* [GIVEN INFORMATION]
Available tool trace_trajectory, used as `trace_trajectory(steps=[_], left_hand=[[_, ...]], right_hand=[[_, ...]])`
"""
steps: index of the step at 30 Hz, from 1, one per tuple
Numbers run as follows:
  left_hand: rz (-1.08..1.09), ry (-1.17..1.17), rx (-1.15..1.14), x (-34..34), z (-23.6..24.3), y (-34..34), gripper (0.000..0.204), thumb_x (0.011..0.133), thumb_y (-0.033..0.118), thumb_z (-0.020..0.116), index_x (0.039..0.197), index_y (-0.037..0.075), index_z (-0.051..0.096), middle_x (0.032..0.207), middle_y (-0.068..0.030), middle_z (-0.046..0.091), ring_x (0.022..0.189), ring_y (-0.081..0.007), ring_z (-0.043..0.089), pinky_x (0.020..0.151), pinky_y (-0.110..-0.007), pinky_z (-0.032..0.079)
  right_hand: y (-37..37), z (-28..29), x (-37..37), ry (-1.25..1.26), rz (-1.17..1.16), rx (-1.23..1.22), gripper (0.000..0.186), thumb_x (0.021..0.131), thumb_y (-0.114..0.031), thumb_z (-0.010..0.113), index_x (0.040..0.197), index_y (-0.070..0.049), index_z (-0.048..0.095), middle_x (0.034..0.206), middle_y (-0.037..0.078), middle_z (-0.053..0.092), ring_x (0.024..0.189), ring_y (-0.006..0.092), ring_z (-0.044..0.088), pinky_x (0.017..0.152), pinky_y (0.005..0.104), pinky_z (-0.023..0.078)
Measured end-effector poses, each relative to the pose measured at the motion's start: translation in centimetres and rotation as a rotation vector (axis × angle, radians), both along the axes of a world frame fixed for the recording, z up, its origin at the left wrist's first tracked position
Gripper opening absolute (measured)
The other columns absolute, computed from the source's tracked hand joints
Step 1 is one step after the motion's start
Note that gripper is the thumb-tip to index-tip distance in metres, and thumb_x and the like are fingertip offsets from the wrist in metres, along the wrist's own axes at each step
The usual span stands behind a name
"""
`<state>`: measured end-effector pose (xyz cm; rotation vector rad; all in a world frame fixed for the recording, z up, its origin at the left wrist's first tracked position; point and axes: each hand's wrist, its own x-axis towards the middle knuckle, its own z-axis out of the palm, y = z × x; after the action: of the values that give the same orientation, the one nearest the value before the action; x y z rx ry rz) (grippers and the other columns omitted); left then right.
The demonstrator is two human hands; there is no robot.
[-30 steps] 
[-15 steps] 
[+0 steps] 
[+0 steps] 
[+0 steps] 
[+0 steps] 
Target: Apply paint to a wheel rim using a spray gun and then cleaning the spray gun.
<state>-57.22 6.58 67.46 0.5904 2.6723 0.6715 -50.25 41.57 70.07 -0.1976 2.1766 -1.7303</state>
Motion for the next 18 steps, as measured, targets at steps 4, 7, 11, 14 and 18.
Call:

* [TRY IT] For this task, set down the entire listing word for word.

* [TASK RESULT]
Available tool trace_trajectory, used as `trace_trajectory(steps=[_], left_hand=[[_, ...]], right_hand=[[_, ...]])`
"""
steps: index of the step at 30 Hz, from 1, one per tuple
Numbers run as follows:
  left_hand: rz (-1.08..1.09), ry (-1.17..1.17), rx (-1.15..1.14), x (-34..34), z (-23.6..24.3), y (-34..34), gripper (0.000..0.204), thumb_x (0.011..0.133), thumb_y (-0.033..0.118), thumb_z (-0.020..0.116), index_x (0.039..0.197), index_y (-0.037..0.075), index_z (-0.051..0.096), middle_x (0.032..0.207), middle_y (-0.068..0.030), middle_z (-0.046..0.091), ring_x (0.022..0.189), ring_y (-0.081..0.007), ring_z (-0.043..0.089), pinky_x (0.020..0.151), pinky_y (-0.110..-0.007), pinky_z (-0.032..0.079)
  right_hand: y (-37..37), z (-28..29), x (-37..37), ry (-1.25..1.26), rz (-1.17..1.16), rx (-1.23..1.22), gripper (0.000..0.186), thumb_x (0.021..0.131), thumb_y (-0.114..0.031), thumb_z (-0.010..0.113), index_x (0.040..0.197), index_y (-0.070..0.049), index_z (-0.048..0.095), middle_x (0.034..0.206), middle_y (-0.037..0.078), middle_z (-0.053..0.092), ring_x (0.024..0.189), ring_y (-0.006..0.092), ring_z (-0.044..0.088), pinky_x (0.017..0.152), pinky_y (0.005..0.104), pinky_z (-0.023..0.078)
Measured end-effector poses, each relative to the pose measured at the motion's start: translation in centimetres and rotation as a rotation vector (axis × angle, radians), both along the axes of a world frame fixed for the recording, z up, its origin at the left wrist's first tracked position
Gripper opening absolute (measured)
The other columns absolute, computed from the source's tracked hand joints
Step 1 is one step after the motion's start
Note that gripper is the thumb-tip to index-tip distance in metres, and thumb_x and the like are fingertip offsets from the wrist in metres, along the wrist's own axes at each step
The usual span stands behind a name
"""
`<state>`: measured end-effector pose (xyz cm; rotation vector rad; all in a world frame fixed for the recording, z up, its origin at the left wrist's first tracked position; point and axes: each hand's wrist, its own x-axis towards the middle knuckle, its own z-axis out of the palm, y = z × x; after the action: of the values that give the same orientation, the one nearest the value before the action; x y z rx ry rz) (grippers and the other columns omitted); left then right.
The demonstrator is two human hands; there is no robot.
[-30 steps] 
[-15 steps] 
[+0 steps] 
[+0 steps] 
[+0 steps] 
[+0 steps] 
Target: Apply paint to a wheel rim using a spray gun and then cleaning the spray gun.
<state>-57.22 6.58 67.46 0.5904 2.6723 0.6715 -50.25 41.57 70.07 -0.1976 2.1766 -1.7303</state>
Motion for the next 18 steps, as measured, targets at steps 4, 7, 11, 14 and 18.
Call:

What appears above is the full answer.